REQUIREMENT:
Look through the material that follows and show every line with the string "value".

DATA SEGMENT:
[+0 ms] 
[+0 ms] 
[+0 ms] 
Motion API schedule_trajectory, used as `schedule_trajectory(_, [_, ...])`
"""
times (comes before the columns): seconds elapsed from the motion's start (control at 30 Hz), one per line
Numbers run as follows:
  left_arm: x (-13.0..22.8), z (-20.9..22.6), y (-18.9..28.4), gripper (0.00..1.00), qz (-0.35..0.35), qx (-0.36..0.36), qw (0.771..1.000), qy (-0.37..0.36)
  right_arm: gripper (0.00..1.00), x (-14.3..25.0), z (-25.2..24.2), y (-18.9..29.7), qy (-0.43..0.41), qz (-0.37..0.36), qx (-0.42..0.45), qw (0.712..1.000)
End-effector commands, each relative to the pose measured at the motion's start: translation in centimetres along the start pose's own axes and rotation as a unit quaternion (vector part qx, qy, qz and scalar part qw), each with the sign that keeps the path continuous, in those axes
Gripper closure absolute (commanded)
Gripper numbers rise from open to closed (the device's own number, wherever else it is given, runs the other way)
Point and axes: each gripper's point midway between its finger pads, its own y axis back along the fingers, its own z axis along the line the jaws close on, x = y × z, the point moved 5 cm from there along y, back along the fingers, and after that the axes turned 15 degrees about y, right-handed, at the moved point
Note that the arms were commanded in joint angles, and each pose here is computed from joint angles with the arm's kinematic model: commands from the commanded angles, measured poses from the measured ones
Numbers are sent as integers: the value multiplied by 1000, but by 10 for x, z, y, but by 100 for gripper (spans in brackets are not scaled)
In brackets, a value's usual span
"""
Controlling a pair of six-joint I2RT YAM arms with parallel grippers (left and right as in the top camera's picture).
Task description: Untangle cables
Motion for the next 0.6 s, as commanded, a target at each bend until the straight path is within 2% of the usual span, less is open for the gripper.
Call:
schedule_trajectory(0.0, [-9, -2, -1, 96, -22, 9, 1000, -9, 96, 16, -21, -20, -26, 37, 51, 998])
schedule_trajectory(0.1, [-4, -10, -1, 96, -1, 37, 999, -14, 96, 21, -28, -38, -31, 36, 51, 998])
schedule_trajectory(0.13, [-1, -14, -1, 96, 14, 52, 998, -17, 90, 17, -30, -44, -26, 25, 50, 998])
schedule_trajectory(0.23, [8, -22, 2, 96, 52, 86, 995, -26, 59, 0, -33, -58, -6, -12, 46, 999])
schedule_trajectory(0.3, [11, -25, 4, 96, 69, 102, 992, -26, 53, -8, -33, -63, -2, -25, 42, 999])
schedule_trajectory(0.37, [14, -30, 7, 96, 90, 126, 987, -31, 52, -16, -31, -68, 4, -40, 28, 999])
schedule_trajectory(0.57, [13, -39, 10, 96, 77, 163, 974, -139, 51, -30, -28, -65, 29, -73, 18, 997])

EXERCISE RESULT:
Numbers are sent as integers: the value multiplied by 1000, but by 10 for x, z, y, but by 100 for gripper (spans in brackets are not scaled)
In brackets, a value's usual span

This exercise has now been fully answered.